STAT 19000: Project 9 — Spring 2022

Motivation: Learning how to wrangle and clean up data using pandas is extremely useful. It takes lots of practice to start to feel comfortable.

Context: At this point in the semester, we have a solid grasp on the basics of Python, and are looking to build our skills using pandas by using pandas to solve data-driven problems.

Scope: Python, pandas

Learning Objectives
  • Distinguish the differences between numpy, pandas, DataFrames, Series, and ndarrays.

  • Demonstrate the ability to use pandas and the built in DataFrame and Series methods to perform some of the most common operations used when data wrangling.

Make sure to read about, and use the template found here, and the important information about projects submissions here.

Dataset(s)

The following questions will use the following dataset(s):

  • /depot/datamine/data/disney/total.parquet

Questions

Question 1

Let’s start by reading in the cleaned up and combined dataset. This is just the cleaned up dataset — essentially the same thing you got as a result from much of your processing from project 7.
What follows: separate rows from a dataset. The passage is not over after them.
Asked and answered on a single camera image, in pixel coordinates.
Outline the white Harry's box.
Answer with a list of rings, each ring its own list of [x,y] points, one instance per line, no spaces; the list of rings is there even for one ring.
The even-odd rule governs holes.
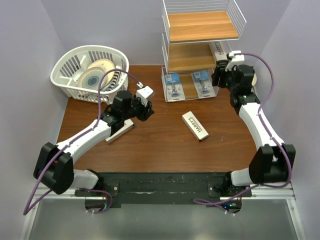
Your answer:
[[[230,51],[230,46],[227,41],[211,41],[209,47],[216,64],[228,60],[227,54]]]
[[[183,114],[182,120],[199,142],[209,136],[209,133],[191,111]]]
[[[134,127],[134,122],[131,119],[127,119],[124,121],[124,126],[119,129],[115,134],[113,134],[112,136],[108,137],[105,139],[105,141],[110,144],[111,142],[113,142],[114,140],[116,140],[117,138],[121,137],[122,135],[124,135],[126,132],[128,132],[130,129],[132,129]]]

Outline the blue razor blister pack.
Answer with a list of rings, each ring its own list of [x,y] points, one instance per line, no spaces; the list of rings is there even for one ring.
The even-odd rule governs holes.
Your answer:
[[[181,78],[178,73],[165,74],[164,95],[167,102],[184,101],[186,99]]]
[[[199,99],[214,98],[216,96],[209,74],[206,70],[192,72],[191,77]]]

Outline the white wire wooden shelf rack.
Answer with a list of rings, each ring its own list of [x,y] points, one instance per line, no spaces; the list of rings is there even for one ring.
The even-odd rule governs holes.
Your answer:
[[[213,85],[216,62],[209,43],[227,41],[230,46],[241,37],[246,23],[234,0],[164,0],[161,78],[165,101],[164,75],[174,73],[180,76],[184,101],[201,99],[191,73],[207,71]]]

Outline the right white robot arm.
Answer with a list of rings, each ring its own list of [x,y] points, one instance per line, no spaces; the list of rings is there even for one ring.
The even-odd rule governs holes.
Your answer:
[[[256,153],[249,166],[228,174],[223,183],[223,192],[235,196],[241,186],[265,185],[285,186],[291,181],[296,149],[286,144],[273,130],[263,110],[262,103],[253,92],[255,78],[253,67],[245,64],[227,68],[227,60],[219,60],[212,74],[214,87],[226,88],[230,92],[230,104],[247,126],[256,146]]]

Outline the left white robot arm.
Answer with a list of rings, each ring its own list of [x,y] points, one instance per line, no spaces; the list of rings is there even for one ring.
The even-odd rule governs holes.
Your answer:
[[[58,195],[74,188],[99,196],[104,190],[102,177],[93,170],[75,169],[74,164],[96,144],[118,132],[126,120],[146,121],[154,114],[150,102],[153,95],[154,91],[148,86],[138,89],[135,95],[127,90],[119,91],[112,104],[100,111],[88,127],[65,141],[42,146],[34,178]]]

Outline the cream round plate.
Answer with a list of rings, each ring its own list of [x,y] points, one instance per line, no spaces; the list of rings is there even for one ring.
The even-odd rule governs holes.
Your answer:
[[[254,75],[253,75],[252,82],[251,82],[252,87],[254,87],[254,86],[256,85],[256,83],[257,83],[257,75],[254,74]]]

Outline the plain beige plate in basket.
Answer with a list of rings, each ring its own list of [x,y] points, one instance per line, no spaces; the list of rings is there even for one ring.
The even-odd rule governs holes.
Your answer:
[[[91,65],[89,65],[88,69],[95,68],[95,67],[102,68],[104,70],[104,72],[106,73],[109,70],[114,69],[115,65],[111,60],[109,60],[107,58],[102,58],[102,59],[96,60]],[[107,83],[112,81],[113,76],[114,76],[114,72],[111,72],[106,76]]]

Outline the beige blue patterned plate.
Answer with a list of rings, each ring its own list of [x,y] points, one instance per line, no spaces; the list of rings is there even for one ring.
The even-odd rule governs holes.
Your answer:
[[[77,80],[77,87],[89,90],[97,90],[101,77],[105,71],[101,67],[92,67],[84,71]]]

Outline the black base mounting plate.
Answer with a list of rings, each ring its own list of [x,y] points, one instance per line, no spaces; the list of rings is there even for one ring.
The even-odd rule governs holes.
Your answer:
[[[245,186],[234,186],[227,172],[101,172],[100,189],[111,194],[76,190],[85,206],[101,209],[106,200],[113,208],[123,204],[191,205],[194,199],[218,202],[230,198]]]

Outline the white plastic dish basket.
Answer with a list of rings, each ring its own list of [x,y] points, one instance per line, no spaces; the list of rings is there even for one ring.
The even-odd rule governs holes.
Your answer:
[[[81,74],[100,59],[112,61],[115,68],[104,72],[98,89],[77,87]],[[100,99],[111,104],[117,92],[128,89],[128,75],[120,70],[129,71],[128,58],[121,51],[103,45],[84,45],[70,50],[59,59],[50,74],[50,80],[70,98],[93,103]],[[111,72],[114,72],[113,79],[107,83],[106,76]]]

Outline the aluminium frame rail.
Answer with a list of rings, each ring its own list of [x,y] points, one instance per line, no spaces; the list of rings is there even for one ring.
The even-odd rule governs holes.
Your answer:
[[[291,187],[259,187],[235,215],[203,205],[125,204],[85,211],[85,198],[49,193],[26,216],[22,240],[304,240]]]
How many rows of data are there for each ride?

Items to submit
  • Code used to solve this problem.

  • Output from running the code.

Question 2

Recall that a single row of data either has a value for SPOSTMIN or SACTMIN, but not both. How many rows of data are there in total? How many non-null rows for SPOSTMIN? How many non-null rows for SACTMIN? Create a new dataframe called reduced where:

  • Each row has a value for both SPOSTMIN and SACTMIN. The value in the SPOSTMIN column is the value for the closest SPOSTMIN value in seconds from the datetime shown for the SACTMIN value.

  • There is a new column called time_diff that is the difference (in seconds) between the SACTMIN value and associated closest SPOSTMIN value.
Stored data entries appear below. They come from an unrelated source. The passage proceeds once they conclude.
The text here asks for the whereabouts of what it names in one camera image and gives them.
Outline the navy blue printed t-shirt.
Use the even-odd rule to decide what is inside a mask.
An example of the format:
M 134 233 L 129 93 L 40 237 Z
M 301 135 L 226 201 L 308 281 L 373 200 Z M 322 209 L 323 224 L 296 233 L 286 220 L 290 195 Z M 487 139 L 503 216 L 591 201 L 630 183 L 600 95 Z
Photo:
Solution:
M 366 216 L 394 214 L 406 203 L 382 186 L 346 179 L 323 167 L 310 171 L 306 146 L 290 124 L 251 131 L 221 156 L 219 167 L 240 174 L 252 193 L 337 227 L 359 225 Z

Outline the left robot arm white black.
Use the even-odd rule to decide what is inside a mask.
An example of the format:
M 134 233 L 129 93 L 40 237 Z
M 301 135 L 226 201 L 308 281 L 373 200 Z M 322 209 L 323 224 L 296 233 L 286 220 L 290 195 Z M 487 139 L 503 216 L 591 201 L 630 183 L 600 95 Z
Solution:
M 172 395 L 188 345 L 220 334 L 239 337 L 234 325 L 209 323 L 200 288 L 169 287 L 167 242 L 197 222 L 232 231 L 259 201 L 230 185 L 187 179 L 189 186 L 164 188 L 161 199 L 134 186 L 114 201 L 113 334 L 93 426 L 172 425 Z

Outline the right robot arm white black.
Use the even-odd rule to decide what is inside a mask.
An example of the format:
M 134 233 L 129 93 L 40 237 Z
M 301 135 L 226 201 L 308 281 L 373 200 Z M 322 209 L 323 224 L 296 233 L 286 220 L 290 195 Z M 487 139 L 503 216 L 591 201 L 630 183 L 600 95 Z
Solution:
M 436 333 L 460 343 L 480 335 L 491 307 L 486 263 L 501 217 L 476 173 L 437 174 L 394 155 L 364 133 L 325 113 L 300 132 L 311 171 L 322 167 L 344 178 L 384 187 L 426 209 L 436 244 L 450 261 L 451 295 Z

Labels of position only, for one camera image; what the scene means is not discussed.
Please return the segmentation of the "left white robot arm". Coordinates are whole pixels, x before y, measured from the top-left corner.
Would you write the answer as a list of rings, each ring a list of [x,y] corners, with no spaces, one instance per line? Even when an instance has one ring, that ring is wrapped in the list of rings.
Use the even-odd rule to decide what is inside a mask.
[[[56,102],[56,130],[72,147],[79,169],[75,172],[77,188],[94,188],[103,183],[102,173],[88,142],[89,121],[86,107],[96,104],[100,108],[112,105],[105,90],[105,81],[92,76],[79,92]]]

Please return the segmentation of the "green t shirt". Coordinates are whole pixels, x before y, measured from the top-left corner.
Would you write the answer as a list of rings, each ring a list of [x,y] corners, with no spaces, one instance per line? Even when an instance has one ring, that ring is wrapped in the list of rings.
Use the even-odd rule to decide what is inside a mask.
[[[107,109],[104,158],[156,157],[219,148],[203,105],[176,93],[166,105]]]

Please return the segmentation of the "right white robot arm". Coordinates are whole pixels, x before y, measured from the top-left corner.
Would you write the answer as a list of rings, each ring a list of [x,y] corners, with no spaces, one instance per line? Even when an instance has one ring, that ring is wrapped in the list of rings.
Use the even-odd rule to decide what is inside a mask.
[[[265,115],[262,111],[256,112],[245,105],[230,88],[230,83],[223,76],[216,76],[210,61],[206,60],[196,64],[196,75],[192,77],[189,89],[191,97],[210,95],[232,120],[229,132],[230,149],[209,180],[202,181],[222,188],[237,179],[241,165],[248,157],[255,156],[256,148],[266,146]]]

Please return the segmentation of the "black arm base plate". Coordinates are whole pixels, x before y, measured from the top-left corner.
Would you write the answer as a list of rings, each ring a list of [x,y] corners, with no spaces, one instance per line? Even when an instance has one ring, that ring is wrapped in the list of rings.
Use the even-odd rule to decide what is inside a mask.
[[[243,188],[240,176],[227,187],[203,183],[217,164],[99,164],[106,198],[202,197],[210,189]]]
This is the toughest question for this project. So it is OK if it takes you a bit more time to think of a solution.

Check out the shift method in the pandas documentation. You could write a function that operates on a single dataframe (think a dataframe for a single ride), and adds a variety of columns to the dataset using the shift method, and systematically sets the SPOSTMIN values and time_diff values accordingly. This method could then be applied using the groupby method. This is one potential way to solve the problem!

Don’t worry too much about edge cases — as long as you are close, you will get full credit.

Items to submit
  • Code used to solve this problem.

  • Output from running the code.

Question 3

How many fewer rows does reduced have than the original dataset? What does the time_diff column look like?
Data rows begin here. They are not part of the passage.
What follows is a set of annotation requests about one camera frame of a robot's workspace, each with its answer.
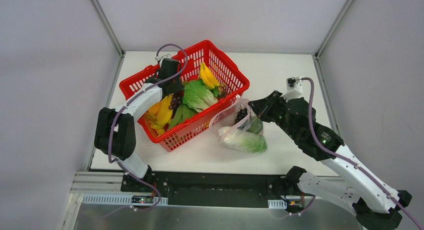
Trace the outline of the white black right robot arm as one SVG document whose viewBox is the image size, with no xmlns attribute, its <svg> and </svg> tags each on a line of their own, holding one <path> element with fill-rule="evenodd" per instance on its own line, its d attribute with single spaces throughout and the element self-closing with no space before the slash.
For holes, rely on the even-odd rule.
<svg viewBox="0 0 424 230">
<path fill-rule="evenodd" d="M 311 100 L 289 99 L 279 91 L 249 102 L 263 122 L 275 123 L 306 155 L 327 166 L 346 186 L 323 180 L 294 166 L 286 174 L 284 189 L 318 196 L 351 213 L 367 229 L 399 227 L 412 195 L 384 183 L 369 171 L 332 129 L 316 122 Z"/>
</svg>

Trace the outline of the green bell pepper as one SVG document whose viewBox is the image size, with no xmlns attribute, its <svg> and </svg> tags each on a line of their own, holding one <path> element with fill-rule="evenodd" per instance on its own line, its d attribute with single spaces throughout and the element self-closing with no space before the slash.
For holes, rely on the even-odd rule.
<svg viewBox="0 0 424 230">
<path fill-rule="evenodd" d="M 263 122 L 257 117 L 250 119 L 250 127 L 247 130 L 250 133 L 260 135 L 263 133 Z"/>
</svg>

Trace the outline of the clear zip top bag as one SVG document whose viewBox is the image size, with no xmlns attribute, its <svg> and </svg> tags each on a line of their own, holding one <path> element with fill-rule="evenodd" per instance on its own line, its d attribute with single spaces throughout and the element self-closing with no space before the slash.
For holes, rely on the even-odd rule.
<svg viewBox="0 0 424 230">
<path fill-rule="evenodd" d="M 216 136 L 219 143 L 221 142 L 219 141 L 218 130 L 221 127 L 229 126 L 231 127 L 230 130 L 248 131 L 248 128 L 250 127 L 250 119 L 252 117 L 256 117 L 252 109 L 249 107 L 248 102 L 249 102 L 248 99 L 241 98 L 241 96 L 237 95 L 234 103 L 232 103 L 229 107 L 225 108 L 224 110 L 218 112 L 210 120 L 209 129 L 212 132 L 212 134 Z M 244 123 L 239 122 L 235 124 L 236 115 L 241 108 L 248 109 L 248 116 L 245 118 L 246 122 Z M 260 135 L 264 137 L 264 126 L 263 126 L 263 132 Z"/>
</svg>

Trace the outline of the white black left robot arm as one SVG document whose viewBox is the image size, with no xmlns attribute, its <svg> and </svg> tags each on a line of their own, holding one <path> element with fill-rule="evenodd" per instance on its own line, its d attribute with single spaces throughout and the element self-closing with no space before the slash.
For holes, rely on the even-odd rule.
<svg viewBox="0 0 424 230">
<path fill-rule="evenodd" d="M 183 69 L 176 59 L 160 60 L 157 72 L 125 103 L 116 108 L 104 107 L 98 113 L 95 148 L 106 154 L 109 162 L 116 162 L 124 171 L 134 175 L 133 185 L 140 192 L 149 191 L 153 179 L 146 175 L 149 165 L 135 152 L 135 123 L 155 103 L 182 90 L 180 75 Z"/>
</svg>

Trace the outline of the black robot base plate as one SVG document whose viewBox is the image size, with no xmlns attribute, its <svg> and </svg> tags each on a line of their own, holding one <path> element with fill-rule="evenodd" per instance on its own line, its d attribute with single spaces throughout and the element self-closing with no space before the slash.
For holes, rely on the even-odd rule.
<svg viewBox="0 0 424 230">
<path fill-rule="evenodd" d="M 266 208 L 270 200 L 300 196 L 284 175 L 223 174 L 153 171 L 144 185 L 123 176 L 120 190 L 151 194 L 156 187 L 169 205 Z"/>
</svg>

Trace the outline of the red plastic shopping basket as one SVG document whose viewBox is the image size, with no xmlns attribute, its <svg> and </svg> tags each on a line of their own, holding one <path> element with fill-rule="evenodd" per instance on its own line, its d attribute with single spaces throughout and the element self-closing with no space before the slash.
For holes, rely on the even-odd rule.
<svg viewBox="0 0 424 230">
<path fill-rule="evenodd" d="M 150 123 L 145 119 L 145 113 L 136 122 L 144 128 L 147 136 L 153 143 L 160 144 L 168 151 L 176 149 L 202 131 L 208 129 L 211 119 L 218 112 L 230 106 L 236 100 L 236 96 L 242 95 L 250 85 L 249 80 L 239 71 L 236 64 L 211 41 L 204 40 L 185 50 L 181 49 L 175 56 L 172 56 L 172 59 L 178 60 L 184 66 L 180 75 L 182 82 L 181 91 L 184 92 L 184 87 L 189 81 L 201 80 L 199 74 L 202 62 L 207 65 L 220 82 L 220 86 L 211 90 L 218 99 L 216 104 L 202 112 L 198 112 L 194 117 L 175 126 L 170 131 L 168 131 L 169 121 L 164 128 L 165 133 L 161 136 L 158 136 L 155 130 L 150 127 Z M 159 67 L 160 65 L 158 63 L 154 66 L 147 66 L 144 70 L 121 81 L 119 87 L 125 99 L 127 100 L 139 90 L 144 82 L 157 72 Z M 176 110 L 173 110 L 171 119 L 173 119 Z"/>
</svg>
In project 7 you calculated the median SPOSTMIN and SACTMIN by ride_name. Perform the same operation on reduced. Are the SACTMIN and SPOSTMIN medians closer or further away than our not-cleaned data from project 7?

Do you think that, overall, the data in reduced is close enough (by time) to be able to draw comparisons? Why or why not?

Items to submit
  • Code used to solve this problem.

  • Output from running the code.

Question 4

Any observation where the (absolute) time_diff is greater than an hour is probably not very high quality. Remove said observations from reduced. How many rows are left in reduced?

Finally, explore the refined dataset, reduced, more. Write a question you would like to have answered down, what you think the answer will be, and do your best to used the dataset to answer your question.

Your analysis should include: a question, your hypothesis, at least 1 graphic, any and all code you used, and your conclusions. You will not be graded on whether or not you are correct, but rather the effort you put into your analysis. Any good effort including the requirements will receive full credit. Have fun!

Items to submit
  • Code used to solve this problem.

  • Output from running the code.

Please make sure to double check that your submission is complete, and contains all of your code and output before submitting. If you are on a spotty internet connect ion, it is recommended to download your submission after submitting it to make sure what you think you submitted, was what you actually submitted.

In addition, please review our submission guidelines before submitting your project.